Gross profit for the fiscal 2019 fourth quarter was $26.0 million compared with $29.1 million a year earlier. Gross profit as a percentage of net sales for the fiscal 2019 fourth quarter was 20.1 percent compared with 24.3 percent a year earlier.

Adjusted gross profit for the fiscal 2019 fourth quarter was $39.0 million compared with $36.3 million a year ago. Adjusted gross profit as a percentage of adjusted net sales for the three months was 29.4 percent compared with 29.4 percent a year earlier.

Twelve-Month Results

Net sales for fiscal 2019 increased 10.6 percent to $472.8 million from $427.5 million a year earlier.

Adjusted net sales for fiscal 2019 increased 9.0 percent to $476.3 million from $437.1 million last year.

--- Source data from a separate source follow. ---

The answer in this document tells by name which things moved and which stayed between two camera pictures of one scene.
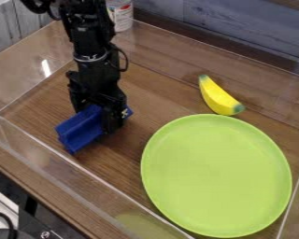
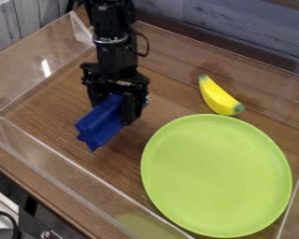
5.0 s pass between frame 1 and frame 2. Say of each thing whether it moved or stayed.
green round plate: stayed
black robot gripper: moved
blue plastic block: moved
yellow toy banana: stayed

Net loss for fiscal 2019 was $7.8 million, or $0.42 per share, compared with net income of $19.3 million, or $0.99 per diluted share, in fiscal 2018.

Adjusted net income for fiscal 2019 was $33.3 million, or $1.73 per diluted share, compared with $37.1 million, or $1.90 per diluted share, in fiscal 2018.

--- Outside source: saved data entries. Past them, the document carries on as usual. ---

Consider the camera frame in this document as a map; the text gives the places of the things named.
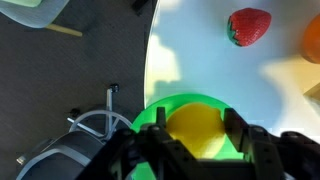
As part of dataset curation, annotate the red toy strawberry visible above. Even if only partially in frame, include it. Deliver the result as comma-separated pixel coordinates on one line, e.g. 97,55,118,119
227,7,272,48

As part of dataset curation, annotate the grey office chair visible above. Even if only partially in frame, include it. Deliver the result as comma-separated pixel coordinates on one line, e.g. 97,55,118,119
14,83,133,180

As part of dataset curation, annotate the yellow ball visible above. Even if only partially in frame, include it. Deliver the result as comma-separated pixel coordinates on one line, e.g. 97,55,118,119
165,102,228,160

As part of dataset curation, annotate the toy orange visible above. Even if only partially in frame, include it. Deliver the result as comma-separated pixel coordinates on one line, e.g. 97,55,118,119
301,13,320,64

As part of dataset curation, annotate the pale shell chair wooden leg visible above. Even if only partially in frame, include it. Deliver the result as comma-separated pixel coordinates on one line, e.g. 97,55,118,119
0,0,84,38

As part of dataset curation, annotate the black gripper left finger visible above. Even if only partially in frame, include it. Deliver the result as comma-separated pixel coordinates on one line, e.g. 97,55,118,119
109,106,201,180

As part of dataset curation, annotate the green plastic bowl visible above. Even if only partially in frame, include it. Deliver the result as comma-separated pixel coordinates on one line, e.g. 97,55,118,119
129,92,246,180

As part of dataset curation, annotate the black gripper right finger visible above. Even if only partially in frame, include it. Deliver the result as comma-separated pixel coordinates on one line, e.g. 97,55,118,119
223,107,320,180

Gross profit for fiscal 2019 was $89.2 million compared with $107.0 million a year earlier. Gross profit as a percentage of net sales for fiscal 2019 was 18.9 percent compared with 25.0 percent a year earlier.

Adjusted gross profit for fiscal 2019 was $128.8 million compared with $127.1 million a year ago. Adjusted gross profit as a percentage of adjusted net sales for fiscal 2019 was 27.0 percent compared with 29.1 percent a year earlier.

Fiscal 2020 Guidance

Motorcar Parts of America expects adjusted net sales for its fiscal year 2020 ending March 31 to be between $552 million and $562 million, representing between 16 and 18 percent organic growth year over year - ramping up throughout the year. Adjusted gross margin for fiscal year 2020 is expected to be approximately 27 percent, impacted by product mix. Profitability and cash flow are expected to improve on a year-over-year basis. For new business, the company is unable to reconcile adjusted net sales and adjusted gross margin to net sales and gross margin on a GAAP basis, because GAAP to non-GAAP reconciliation is dependent upon predicting both returns and stock adjustment accruals, and customer allowances.

Revenue Recognition

Effective April 1, 2018, the company adopted Accounting Standards Codification Topic 606, Revenue from Contracts with Customers, ('ASC 606') using the full retrospective transition method. As a result, the prior-year three and twelve month periods ended March 31, 2018 were revised to reflect the adoption of the new revenue recognition accounting standards. The effects of the adoption were a decrease of $472,000 to previously reported revenues for the three months ended March 31, 2018 and an increase of $557,000 to previously reported revenues for the twelve months ended March 31, 2018. The revenue impact was accompanied by changes to cost of goods sold - a decrease of $159,000 to previously reported cost of goods sold for the three months ended March 31, 2018 and an increase of $66,000 to previously reported cost of goods sold for the twelve months ended March 31, 2018.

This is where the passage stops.